**TASK REQUIREMENTS**
All lines from the one containing "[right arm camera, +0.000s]" down to the one containing "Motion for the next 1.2", both ends included, are to be given again exactly; omit the rest of the listing below.

**DATA TO USE**
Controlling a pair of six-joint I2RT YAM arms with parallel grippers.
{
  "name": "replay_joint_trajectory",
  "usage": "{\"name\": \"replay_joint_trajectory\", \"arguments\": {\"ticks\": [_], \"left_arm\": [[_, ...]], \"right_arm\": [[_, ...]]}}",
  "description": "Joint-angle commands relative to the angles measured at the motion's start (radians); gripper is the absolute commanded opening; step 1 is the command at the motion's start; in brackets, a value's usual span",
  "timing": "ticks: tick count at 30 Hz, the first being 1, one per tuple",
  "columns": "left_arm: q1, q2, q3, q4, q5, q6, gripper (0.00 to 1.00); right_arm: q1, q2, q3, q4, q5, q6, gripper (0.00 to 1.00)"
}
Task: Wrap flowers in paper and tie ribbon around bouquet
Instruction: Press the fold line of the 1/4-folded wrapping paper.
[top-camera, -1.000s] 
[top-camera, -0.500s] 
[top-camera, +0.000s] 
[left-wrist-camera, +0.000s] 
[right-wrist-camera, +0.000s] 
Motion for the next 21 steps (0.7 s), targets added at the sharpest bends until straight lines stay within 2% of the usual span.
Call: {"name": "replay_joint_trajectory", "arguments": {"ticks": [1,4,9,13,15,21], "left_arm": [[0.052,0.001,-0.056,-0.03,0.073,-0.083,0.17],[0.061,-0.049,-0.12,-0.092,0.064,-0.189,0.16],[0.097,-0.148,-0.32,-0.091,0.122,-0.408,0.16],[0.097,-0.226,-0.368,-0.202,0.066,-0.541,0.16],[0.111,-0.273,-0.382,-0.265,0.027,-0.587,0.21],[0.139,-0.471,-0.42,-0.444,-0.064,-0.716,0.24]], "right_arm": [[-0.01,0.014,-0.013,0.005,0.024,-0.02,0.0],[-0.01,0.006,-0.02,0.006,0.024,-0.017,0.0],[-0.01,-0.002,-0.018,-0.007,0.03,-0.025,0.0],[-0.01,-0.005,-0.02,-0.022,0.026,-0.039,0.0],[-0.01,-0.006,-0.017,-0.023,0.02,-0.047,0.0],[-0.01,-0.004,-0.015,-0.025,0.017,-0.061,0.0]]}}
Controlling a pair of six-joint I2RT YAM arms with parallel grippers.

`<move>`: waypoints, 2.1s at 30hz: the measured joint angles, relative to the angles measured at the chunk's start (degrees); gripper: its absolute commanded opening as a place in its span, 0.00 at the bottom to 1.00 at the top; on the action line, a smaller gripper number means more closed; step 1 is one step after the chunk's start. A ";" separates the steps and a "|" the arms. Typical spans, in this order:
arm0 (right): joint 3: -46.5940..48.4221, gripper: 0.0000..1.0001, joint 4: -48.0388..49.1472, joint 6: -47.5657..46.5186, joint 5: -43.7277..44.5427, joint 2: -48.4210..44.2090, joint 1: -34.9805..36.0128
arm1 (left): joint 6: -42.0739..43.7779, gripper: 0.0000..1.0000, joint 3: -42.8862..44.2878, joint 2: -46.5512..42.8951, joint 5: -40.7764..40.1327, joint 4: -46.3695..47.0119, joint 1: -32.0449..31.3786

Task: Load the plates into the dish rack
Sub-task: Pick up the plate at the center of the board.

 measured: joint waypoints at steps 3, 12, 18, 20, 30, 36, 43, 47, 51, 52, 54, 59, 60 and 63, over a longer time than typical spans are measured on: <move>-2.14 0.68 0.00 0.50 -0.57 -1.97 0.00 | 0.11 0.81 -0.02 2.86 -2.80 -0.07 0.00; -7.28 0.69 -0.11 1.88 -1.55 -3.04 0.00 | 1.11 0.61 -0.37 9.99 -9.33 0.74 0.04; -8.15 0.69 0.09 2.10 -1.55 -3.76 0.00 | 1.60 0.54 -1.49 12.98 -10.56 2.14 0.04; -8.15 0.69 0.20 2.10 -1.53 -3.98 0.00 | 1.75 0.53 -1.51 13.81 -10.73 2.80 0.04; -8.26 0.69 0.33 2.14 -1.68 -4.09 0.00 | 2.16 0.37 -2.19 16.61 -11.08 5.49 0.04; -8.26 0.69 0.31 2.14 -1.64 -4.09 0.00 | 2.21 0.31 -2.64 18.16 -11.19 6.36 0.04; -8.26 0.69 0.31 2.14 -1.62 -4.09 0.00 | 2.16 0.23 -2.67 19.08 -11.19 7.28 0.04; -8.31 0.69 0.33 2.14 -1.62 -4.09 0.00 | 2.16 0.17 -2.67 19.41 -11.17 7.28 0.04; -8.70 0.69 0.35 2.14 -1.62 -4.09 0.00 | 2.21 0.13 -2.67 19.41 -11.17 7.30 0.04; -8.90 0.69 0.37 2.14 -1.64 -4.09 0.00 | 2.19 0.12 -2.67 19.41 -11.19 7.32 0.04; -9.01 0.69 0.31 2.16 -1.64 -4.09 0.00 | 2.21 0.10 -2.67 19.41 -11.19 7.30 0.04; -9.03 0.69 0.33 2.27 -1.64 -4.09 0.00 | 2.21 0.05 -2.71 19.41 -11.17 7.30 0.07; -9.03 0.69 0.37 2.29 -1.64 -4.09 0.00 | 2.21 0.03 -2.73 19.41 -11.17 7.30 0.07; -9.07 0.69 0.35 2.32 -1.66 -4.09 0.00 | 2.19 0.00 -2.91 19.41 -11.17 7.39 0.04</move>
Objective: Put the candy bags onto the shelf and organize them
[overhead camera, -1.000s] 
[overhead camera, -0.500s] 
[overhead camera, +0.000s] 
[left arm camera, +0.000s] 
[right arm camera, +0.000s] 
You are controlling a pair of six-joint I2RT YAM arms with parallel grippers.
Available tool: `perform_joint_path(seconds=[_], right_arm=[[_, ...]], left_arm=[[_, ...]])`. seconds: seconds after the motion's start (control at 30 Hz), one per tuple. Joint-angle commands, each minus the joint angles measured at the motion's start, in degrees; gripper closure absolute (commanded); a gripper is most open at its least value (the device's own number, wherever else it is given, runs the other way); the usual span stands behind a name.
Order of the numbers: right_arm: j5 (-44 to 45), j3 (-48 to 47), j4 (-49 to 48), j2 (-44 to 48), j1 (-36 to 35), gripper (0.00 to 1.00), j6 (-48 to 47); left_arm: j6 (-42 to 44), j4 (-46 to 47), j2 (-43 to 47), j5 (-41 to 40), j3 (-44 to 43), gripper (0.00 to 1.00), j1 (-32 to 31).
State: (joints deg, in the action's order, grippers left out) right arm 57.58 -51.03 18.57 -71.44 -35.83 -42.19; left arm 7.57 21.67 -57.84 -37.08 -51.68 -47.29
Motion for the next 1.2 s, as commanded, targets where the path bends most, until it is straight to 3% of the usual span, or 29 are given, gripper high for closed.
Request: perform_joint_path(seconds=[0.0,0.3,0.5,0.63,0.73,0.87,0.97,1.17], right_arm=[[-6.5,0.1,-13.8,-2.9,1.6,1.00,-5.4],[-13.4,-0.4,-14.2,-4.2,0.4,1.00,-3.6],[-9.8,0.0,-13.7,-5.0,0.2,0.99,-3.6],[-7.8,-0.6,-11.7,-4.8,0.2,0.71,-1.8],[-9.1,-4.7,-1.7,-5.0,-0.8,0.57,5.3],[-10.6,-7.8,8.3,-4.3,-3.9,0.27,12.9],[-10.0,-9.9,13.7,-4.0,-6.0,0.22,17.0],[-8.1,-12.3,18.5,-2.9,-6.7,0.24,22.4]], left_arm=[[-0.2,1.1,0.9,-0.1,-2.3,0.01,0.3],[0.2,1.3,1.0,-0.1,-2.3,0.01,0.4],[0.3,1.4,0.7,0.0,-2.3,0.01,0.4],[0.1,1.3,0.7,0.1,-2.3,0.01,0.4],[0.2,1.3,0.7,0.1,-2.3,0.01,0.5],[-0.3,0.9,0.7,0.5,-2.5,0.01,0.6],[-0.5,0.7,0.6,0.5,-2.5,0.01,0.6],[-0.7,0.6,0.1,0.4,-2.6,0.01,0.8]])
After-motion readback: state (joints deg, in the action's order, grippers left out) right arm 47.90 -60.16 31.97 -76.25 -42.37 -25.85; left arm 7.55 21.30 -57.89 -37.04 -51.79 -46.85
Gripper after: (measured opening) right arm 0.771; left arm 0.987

**RESPONSE BELOW**
[right arm camera, +0.000s] 
You are controlling a pair of six-joint I2RT YAM arms with parallel grippers.
Available tool: `perform_joint_path(seconds=[_], right_arm=[[_, ...]], left_arm=[[_, ...]])`. seconds: seconds after the motion's start (control at 30 Hz), one per tuple. Joint-angle commands, each minus the joint angles measured at the motion's start, in degrees; gripper closure absolute (commanded); a gripper is most open at its least value (the device's own number, wherever else it is given, runs the other way); the usual span stands behind a name.
Order of the numbers: right_arm: j5 (-44 to 45), j3 (-48 to 47), j4 (-49 to 48), j2 (-44 to 48), j1 (-36 to 35), gripper (0.00 to 1.00), j6 (-48 to 47); left_arm: j6 (-42 to 44), j4 (-46 to 47), j2 (-43 to 47), j5 (-41 to 40), j3 (-44 to 43), gripper (0.00 to 1.00), j1 (-32 to 31).
State: (joints deg, in the action's order, grippers left out) right arm 57.58 -51.03 18.57 -71.44 -35.83 -42.19; left arm 7.57 21.67 -57.84 -37.08 -51.68 -47.29
Motion for the next 1.2 s, as commanded, targets where the path bends most, until it is straight to 3% of the usual span, or 29 are given, gripper high for closed.

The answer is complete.